About Us

McLaren Health Care is a fully integrated health network committed to quality, evidence-based patient care with locations in Michigan and Indiana. The McLaren system includes 13 hospitals in Michigan, ambulatory surgery centers, imaging centers, a primary and specialty care physician network, commercial and Medicaid HMOs, home health, infusion and hospice providers, pharmacy services, a clinical laboratory network and a wholly owned medical malpractice insurance company. McLaren operates Michigan’s largest network of cancer centers and providers, anchored by the Karmanos Cancer Institute, one of only 53 National Cancer Institute-designated comprehensive cancer centers in the U.S.

Patient Account Representative II

📁
Administrative/Clerical
💼
McLaren Health Care Corp
📅
24008091 Requisition #

SUMMARY

Under general direction, the Patient Account Representative (Denials) is responsible for completing tasks associated with specific assignments. Specific job responsibilities will be in customer service, collections, cash posting, billing, etc. as assigned by CBO Management. Patient Account Representative is expeced to perform assignment tasks within the quality and productivity standards assigned to position responsibilities. 

 

Essential Functions and Responsibilities:

  • Completes all assigned tasks and responsibilities of Patient Accounting Representative accurately and in a timely manner.
  • Responds promptly, professionally and courteously to all customers’ needs.
  • Contributes to continuous quality improvement efforts.   
  • Completes tasks accurately and timely.  
 

BILLING: Responsible for billing hospital and physician claims, for inpatients and outpatients treated in the hospital and clinic, on behalf of the patient, within insurance time filing limits.

  • Interprets third party requirements and appropriately bills for facility and physician services within time filing requirements.  
  • Performs necessary maintenance to patient accounts in the billing and claims editing systems.
  • Responds timely to all patient and commercial inquiries either by phone or by written correspondence regarding patient accounts.
  • Contacts insurance companies regarding unreleased and unprocessed bills.
  • As assigned, Patient Rep will be responsible for developing relationships and working with respective vendors in a timely and professional manner.
  • Works with other departments and insurance companies to resolve bill/claim edits.

FOLLOW UPResponsible for follow-up with third party payors for inpatients and outpatients treated in the hospital and clinic necessary to obtain payment and/or a resolution of patient accounts within insurance time filing limits.

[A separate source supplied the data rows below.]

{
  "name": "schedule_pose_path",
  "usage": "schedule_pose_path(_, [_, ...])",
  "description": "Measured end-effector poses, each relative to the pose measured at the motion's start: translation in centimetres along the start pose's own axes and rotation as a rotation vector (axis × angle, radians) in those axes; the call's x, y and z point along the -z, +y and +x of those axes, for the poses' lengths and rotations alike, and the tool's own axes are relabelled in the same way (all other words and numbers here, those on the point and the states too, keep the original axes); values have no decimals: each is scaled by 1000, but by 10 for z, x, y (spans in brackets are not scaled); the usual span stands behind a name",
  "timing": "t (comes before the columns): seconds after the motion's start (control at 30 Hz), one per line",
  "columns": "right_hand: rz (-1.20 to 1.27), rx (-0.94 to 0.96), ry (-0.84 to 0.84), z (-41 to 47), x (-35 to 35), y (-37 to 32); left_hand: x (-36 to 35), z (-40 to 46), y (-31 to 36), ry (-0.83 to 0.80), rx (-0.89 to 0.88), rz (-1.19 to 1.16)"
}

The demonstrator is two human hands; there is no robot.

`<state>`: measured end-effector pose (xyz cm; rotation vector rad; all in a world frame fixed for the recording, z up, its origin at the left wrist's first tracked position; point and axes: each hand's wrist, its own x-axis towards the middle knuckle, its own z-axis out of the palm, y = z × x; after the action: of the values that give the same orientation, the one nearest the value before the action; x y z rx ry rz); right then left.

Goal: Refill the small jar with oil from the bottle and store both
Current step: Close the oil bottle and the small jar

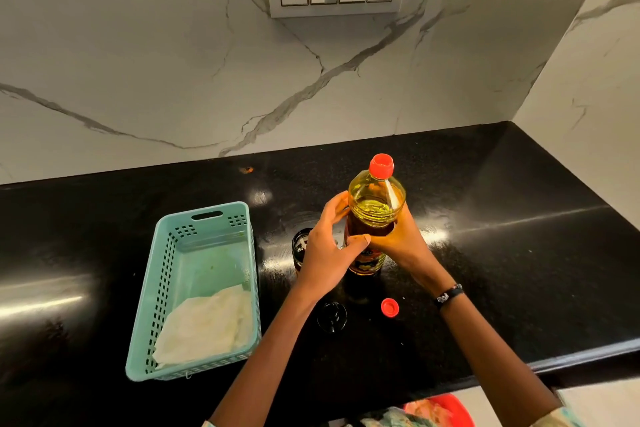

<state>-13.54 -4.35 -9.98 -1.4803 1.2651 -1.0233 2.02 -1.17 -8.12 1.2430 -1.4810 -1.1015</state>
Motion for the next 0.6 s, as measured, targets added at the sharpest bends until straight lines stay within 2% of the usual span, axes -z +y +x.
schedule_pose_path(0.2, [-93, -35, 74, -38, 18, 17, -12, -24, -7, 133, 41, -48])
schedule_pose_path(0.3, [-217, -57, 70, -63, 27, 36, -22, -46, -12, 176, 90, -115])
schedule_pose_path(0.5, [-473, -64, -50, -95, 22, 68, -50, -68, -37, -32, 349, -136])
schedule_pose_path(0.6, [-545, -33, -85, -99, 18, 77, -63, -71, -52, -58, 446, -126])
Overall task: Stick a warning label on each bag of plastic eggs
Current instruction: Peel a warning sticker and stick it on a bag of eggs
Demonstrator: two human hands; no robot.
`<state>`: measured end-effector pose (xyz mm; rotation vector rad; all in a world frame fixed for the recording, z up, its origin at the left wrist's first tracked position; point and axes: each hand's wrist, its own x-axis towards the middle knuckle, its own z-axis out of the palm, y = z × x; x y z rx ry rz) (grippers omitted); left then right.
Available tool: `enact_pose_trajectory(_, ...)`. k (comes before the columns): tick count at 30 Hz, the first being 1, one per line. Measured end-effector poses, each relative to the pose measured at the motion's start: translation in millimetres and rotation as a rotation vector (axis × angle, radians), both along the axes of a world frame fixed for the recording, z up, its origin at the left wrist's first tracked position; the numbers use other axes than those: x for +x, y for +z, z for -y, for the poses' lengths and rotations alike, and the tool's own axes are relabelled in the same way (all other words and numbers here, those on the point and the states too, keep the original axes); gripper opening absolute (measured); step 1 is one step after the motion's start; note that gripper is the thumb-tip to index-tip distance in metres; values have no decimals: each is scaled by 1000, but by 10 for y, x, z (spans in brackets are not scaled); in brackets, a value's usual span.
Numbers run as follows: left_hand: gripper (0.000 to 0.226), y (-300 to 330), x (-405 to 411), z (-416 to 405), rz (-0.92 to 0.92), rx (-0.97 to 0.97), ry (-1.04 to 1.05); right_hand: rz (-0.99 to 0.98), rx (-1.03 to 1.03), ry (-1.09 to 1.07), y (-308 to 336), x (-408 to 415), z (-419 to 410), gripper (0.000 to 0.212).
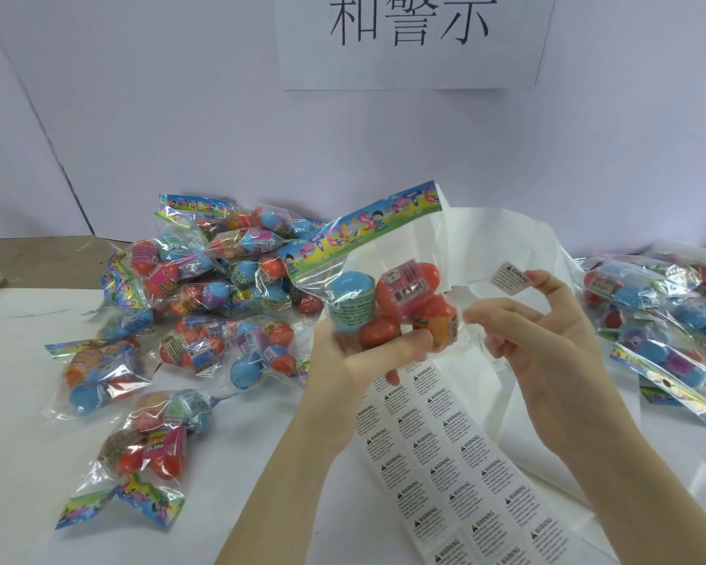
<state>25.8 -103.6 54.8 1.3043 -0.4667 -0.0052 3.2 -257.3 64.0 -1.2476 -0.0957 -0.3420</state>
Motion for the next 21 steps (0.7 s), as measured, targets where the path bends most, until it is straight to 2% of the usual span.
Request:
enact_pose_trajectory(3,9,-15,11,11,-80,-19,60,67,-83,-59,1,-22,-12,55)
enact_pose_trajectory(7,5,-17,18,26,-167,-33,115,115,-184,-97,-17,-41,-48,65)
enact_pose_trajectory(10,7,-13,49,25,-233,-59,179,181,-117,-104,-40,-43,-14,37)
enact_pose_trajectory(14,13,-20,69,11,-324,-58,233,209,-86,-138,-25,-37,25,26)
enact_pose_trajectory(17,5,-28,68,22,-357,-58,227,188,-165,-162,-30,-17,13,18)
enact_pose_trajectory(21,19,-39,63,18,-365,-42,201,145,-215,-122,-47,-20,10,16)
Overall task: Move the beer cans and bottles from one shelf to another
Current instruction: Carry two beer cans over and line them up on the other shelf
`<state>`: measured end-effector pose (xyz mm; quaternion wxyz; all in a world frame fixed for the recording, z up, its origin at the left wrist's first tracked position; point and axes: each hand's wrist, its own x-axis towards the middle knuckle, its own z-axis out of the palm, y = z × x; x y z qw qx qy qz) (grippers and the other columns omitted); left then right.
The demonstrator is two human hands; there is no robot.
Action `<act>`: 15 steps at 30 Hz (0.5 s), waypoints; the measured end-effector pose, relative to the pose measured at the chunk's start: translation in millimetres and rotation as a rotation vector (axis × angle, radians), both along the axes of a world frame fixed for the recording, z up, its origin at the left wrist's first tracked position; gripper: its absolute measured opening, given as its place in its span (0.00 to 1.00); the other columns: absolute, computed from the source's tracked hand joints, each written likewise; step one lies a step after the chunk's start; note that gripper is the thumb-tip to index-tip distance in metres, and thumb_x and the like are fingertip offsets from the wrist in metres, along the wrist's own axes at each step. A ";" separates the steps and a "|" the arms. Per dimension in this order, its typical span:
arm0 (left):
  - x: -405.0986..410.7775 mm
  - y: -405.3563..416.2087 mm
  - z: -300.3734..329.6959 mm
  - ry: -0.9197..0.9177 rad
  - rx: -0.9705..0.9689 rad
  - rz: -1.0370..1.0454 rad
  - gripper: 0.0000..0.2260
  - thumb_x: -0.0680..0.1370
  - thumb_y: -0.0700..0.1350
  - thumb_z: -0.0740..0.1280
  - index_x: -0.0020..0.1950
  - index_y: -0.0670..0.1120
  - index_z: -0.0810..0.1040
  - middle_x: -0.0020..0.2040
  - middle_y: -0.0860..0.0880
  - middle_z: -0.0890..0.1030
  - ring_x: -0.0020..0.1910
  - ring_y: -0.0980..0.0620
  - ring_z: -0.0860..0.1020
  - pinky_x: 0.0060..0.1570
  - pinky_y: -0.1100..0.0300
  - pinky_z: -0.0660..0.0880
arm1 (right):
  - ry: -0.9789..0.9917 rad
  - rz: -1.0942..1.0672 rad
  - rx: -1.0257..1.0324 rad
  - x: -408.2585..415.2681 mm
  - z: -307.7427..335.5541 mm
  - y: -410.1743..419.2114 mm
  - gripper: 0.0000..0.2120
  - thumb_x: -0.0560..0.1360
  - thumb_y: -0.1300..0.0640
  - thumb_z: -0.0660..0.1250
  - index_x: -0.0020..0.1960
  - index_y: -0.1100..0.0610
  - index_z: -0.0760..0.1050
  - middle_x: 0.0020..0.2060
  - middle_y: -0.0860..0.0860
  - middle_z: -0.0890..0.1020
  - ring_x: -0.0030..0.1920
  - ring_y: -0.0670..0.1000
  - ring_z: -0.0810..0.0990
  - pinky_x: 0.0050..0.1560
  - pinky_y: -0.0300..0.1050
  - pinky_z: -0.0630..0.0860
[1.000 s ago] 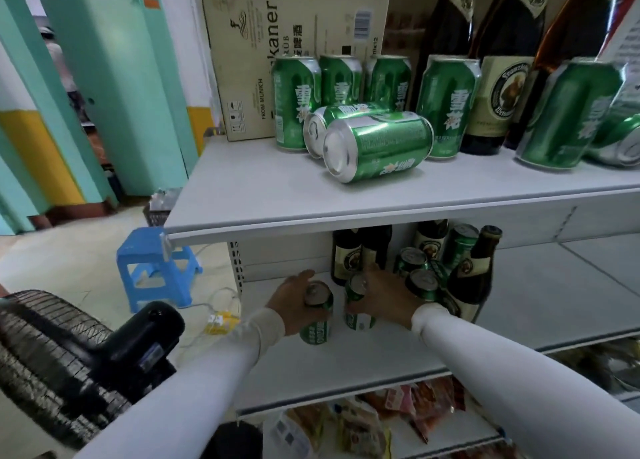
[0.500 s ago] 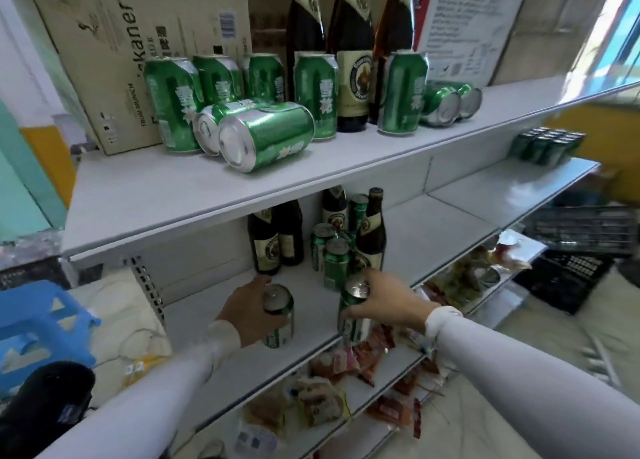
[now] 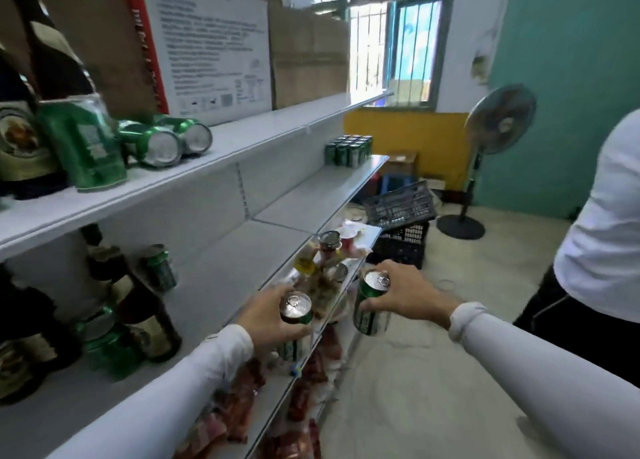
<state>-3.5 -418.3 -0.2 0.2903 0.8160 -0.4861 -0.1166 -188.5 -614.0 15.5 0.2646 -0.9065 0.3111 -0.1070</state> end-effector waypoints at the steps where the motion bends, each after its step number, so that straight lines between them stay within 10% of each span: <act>1: -12.7 -27.8 0.6 -0.004 -0.007 -0.034 0.34 0.54 0.66 0.68 0.54 0.49 0.79 0.45 0.54 0.81 0.46 0.55 0.80 0.46 0.62 0.75 | 0.011 -0.049 -0.017 -20.5 2.7 -24.0 0.29 0.63 0.39 0.78 0.56 0.52 0.73 0.47 0.47 0.79 0.50 0.50 0.78 0.49 0.45 0.73; 8: -81.0 -196.2 -0.6 0.002 -0.006 -0.219 0.30 0.58 0.61 0.74 0.55 0.49 0.78 0.47 0.54 0.82 0.47 0.55 0.80 0.49 0.61 0.76 | 0.041 -0.235 -0.093 -122.8 17.6 -148.5 0.24 0.61 0.36 0.76 0.48 0.47 0.73 0.44 0.44 0.79 0.45 0.49 0.77 0.37 0.41 0.69; 15: -97.7 -341.0 -13.5 -0.051 0.019 -0.371 0.32 0.61 0.59 0.76 0.61 0.49 0.75 0.51 0.51 0.81 0.49 0.53 0.79 0.52 0.58 0.77 | 0.073 -0.302 -0.080 -138.0 6.2 -253.1 0.28 0.60 0.34 0.76 0.52 0.49 0.74 0.46 0.46 0.78 0.47 0.51 0.77 0.48 0.48 0.77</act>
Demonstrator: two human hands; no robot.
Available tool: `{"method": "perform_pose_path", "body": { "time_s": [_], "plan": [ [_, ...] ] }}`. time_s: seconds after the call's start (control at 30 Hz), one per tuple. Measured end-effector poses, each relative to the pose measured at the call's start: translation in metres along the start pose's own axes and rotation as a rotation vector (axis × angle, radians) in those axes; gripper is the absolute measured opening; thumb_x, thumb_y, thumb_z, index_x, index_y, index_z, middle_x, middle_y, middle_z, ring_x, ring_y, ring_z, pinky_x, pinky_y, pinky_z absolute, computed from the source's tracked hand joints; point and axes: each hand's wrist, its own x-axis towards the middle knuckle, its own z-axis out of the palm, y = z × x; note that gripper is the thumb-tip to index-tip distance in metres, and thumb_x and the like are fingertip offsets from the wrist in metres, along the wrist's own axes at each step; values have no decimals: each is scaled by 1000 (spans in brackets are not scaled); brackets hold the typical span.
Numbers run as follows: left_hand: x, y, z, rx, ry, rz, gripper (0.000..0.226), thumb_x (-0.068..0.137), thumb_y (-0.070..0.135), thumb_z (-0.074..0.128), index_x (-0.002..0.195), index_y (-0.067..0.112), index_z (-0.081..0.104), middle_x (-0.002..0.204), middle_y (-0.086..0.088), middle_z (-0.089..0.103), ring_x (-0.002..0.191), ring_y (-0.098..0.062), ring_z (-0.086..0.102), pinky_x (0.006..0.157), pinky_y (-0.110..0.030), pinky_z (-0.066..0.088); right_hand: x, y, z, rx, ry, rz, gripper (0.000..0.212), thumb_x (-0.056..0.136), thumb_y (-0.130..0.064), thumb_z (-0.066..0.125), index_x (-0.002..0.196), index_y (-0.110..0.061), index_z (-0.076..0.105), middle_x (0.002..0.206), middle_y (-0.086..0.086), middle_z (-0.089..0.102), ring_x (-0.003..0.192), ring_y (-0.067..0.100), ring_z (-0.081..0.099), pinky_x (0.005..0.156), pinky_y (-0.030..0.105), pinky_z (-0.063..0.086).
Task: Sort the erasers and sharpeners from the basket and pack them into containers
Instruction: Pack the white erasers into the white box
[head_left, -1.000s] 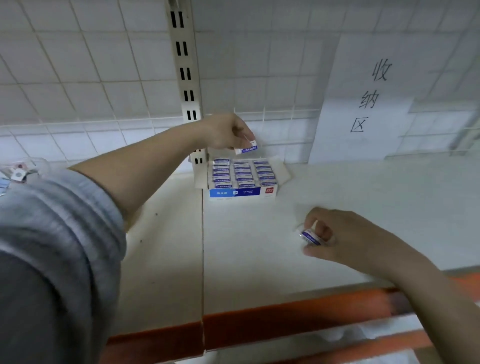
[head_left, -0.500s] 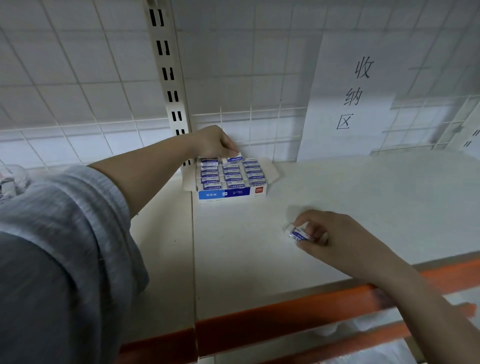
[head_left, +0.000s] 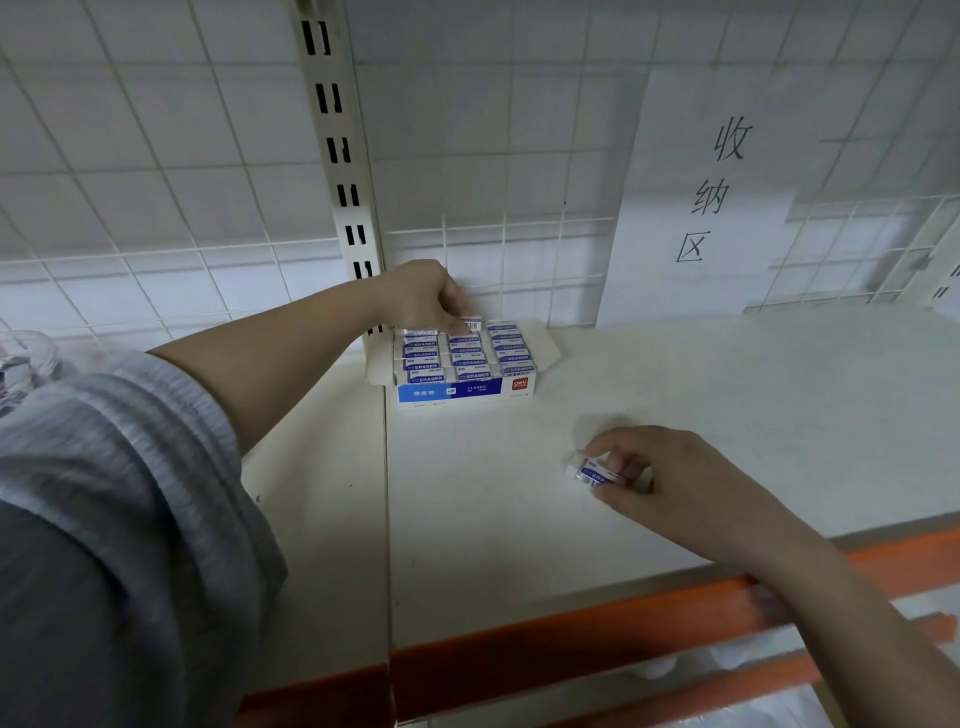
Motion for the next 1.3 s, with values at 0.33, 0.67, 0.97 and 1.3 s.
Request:
{"method": "perform_pose_path", "body": {
  "time_s": [0.33,0.67,0.97,1.3],
  "plan": [
    [-3,0,0,79,50,-8,29,84,22,68,111,12,68,107,-2,69,91,-14,60,80,-24,43,2,-1,0,-16,-8,-15,13,82,-19,67,92,-28,67,81,-11,61,77,3,55,69,16,44],
    [-16,5,-1,15,195,9,23,90,28,61,108,17,70,110,4,68,99,-11,60,81,-20,41,7,-2,-4,-57,45,-38,14,83,-22,67,95,-16,71,88,-5,63,83,8,58,70,15,42],
    [-75,23,-3,-100,365,11,21,93,24,55,106,20,71,103,15,65,80,3,54,63,1,35,31,-12,-22,-42,166,-86,20,81,-18,68,100,-23,70,86,-13,60,85,6,57,67,1,35],
    [-153,31,45,-167,443,-108,22,93,26,55,110,25,70,106,14,66,81,2,55,68,-2,36,108,-15,-33,-123,209,-210,23,86,-11,64,108,-12,70,94,-2,59,84,9,50,67,0,32]
  ]
}}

  • Performs necessary maintenance to patient accounts in the hospital and claims editing systems.
  • Responds timely to all patient and commercial inquiries either by phone or by written correspondence regarding patient accounts.
  • Contacts insurance companies regarding outstanding insurance bills. 
  • Follows-up on Age Trial Balance Report monthly.
  • As assigned, Patient Rep will be responsible for developing relationships and working with respective vendors in a timely and professional manner.
  • Notify Analyst of edits that needs to be built and Denials Rep for denial trends.

DENIALS REPRESENTATIVEResponsible for researching, investigating and reducing denials in both quantity and dollar amount.

  • Investigate denial trends brought to them by other representatives to prevent future occurrence of denial.
  • Research trends and accounts using assigned tools to reduce overall denials.
  • Attend monthly Denials meetings, participating and providing material as needed to reduce denial.
  • Provide Denials leaders and Denial responsible department need the tools they need for denials meeting.
  • Serves as the Denials point person for all hospital and clinics.

 

Minimum:
  • Associate Degree in Health Care, Finance or related area. Equivalent combination of education and relevant experience may be accepted
  • Two to three years’ experience in finance and/or revenue cycle functions
  • Proven skills in Microsoft Office, specifically Excel and Word, Window based applications, and 10 key calculator with high level of quality outcomes
Preferred:
  • Working knowledge of CPT, HCPCS, and ICD-10
  • Three years’ experience in hospital financial or patient service.
Equal Opportunity Employer of Minorities/Females/Disabled/Veterans

Equal Opportunity Employer

McLaren Health Care is an Equal Opportunity Employer. Qualified applicants will receive consideration for employment without regard to race, color, religion, sexual orientation, gender identification, age, sex, marital status, national origin, disability, genetic information, height or weight, protected veteran or other classification protected by law.